La riforma pensioni resta per ora lontana. Il robusto rialzo dell’inflazione mette a soqquadro i conti pubblici e quindi anche la spesa per le rendite dello Stato che in Italia pesano per quasi il 17% del Pil.
La priorità per il governo Draghi per il 2023 è quella di difendere il potere di acquisto dei pensionati che sono più di 16 milioni. Un numero molto alto che non può essere trascurato e il loro potere di acquisto va difeso, nell’interesse generale.
Per rivalutare le pensioni serviranno più di 45 miliardi
Cosa significa questo? E’ molto probabile che i pochi soldi a disposizione dello Stato debbano essere impiegati per rivalutare le pensioni dal prossimo anno.
Secondo l’Ufficio parlamentare di bilancio (Upb), nei prossimi tre anni lo Stato dovrà sborsare 45,4 miliardi di euro per tutelare il potere d’acquisto dei pensionati.
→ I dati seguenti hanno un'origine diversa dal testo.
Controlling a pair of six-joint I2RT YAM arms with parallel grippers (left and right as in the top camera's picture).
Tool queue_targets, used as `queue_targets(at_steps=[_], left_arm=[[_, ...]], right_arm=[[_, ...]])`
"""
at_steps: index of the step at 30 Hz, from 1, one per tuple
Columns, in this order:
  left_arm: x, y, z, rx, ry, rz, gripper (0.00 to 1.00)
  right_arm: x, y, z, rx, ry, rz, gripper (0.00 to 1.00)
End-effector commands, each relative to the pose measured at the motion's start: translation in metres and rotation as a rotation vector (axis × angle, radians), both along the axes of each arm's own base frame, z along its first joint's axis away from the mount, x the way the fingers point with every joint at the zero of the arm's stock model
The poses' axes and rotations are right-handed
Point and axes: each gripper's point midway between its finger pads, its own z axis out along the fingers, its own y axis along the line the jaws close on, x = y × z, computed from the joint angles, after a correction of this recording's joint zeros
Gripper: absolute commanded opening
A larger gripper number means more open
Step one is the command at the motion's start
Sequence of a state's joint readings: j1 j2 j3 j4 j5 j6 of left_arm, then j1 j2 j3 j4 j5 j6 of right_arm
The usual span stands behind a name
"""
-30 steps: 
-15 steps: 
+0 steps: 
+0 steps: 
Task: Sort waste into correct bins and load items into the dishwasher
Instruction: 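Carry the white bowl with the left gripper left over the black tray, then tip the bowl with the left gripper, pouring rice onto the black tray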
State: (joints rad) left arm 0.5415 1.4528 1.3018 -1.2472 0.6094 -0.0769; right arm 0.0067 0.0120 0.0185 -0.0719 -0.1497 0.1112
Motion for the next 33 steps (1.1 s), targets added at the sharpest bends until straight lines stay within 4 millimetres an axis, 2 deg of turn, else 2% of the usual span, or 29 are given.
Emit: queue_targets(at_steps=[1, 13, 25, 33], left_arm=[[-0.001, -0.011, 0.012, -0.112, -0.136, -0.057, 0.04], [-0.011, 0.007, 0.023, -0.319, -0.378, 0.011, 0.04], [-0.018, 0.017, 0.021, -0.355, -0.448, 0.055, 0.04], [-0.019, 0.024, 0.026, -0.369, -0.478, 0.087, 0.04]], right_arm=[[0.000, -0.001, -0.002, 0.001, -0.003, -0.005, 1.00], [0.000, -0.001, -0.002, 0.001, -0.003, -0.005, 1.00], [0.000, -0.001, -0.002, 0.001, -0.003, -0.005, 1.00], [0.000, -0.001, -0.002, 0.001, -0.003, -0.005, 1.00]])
Questo nel caso di un inflazione superiore di due punti rispetto a quanto previsto nel Def 2022.
Soldi che dovranno essere stanziati con la prossima manovra di bilancio, l’ultima di questa legislatura. Per cui difficilmente si potranno trovare altre risorse per la riforma pensioni, così come la vorrebbero i sindacati o la Lega, con o senza quote.
Il patto sociale va rispettato
Al momento le pensioni sono rivalutate in misura piena fino a circa 2.600 euro al mese. Oltre tale soglia la percentuale di incremento in base ai dati dell’inflazione diminuisce. Tuttavia i tecnici del governo sono già al lavoro per studiare dei correttivi per mitigare l’impatto delle rivalutazioni sugli assegni 2023.
Le fasce più deboli non saranno sicuramente toccate, ma la soglia dei 2.600 euro potrebbe diminuire così da risparmiare qualcosa in più Per non parlare delle soglie di reddito superiori che rischiano di subire ulteriori ridimensionamenti.
Tuttavia – dice Alberto Brambilla, presidente di Itinerari Previdenziali, “c’è un patto sociale che va rispettato” e non si può cambiare continuamente le regole se il debito pubblico sale o scende. Anche perché, negli ultimi anni, le modifiche sulla rivalutazione delle pensioni sono state numerose. E tutte hanno visto un taglio degli assegni.
Il primo a intervenire era stato Monti nel 2011 bloccando per due anni la rivalutazione delle pensioni superiori a tre volte il trattamento minimo. Poi, nel 2018, il governo Conte ha portato le fasce da cinque a sette, riducendo l’importo. Da quest’anno si è tornati, quindi, al sistema originario a scaglioni varato da Prodi, con tre fasce.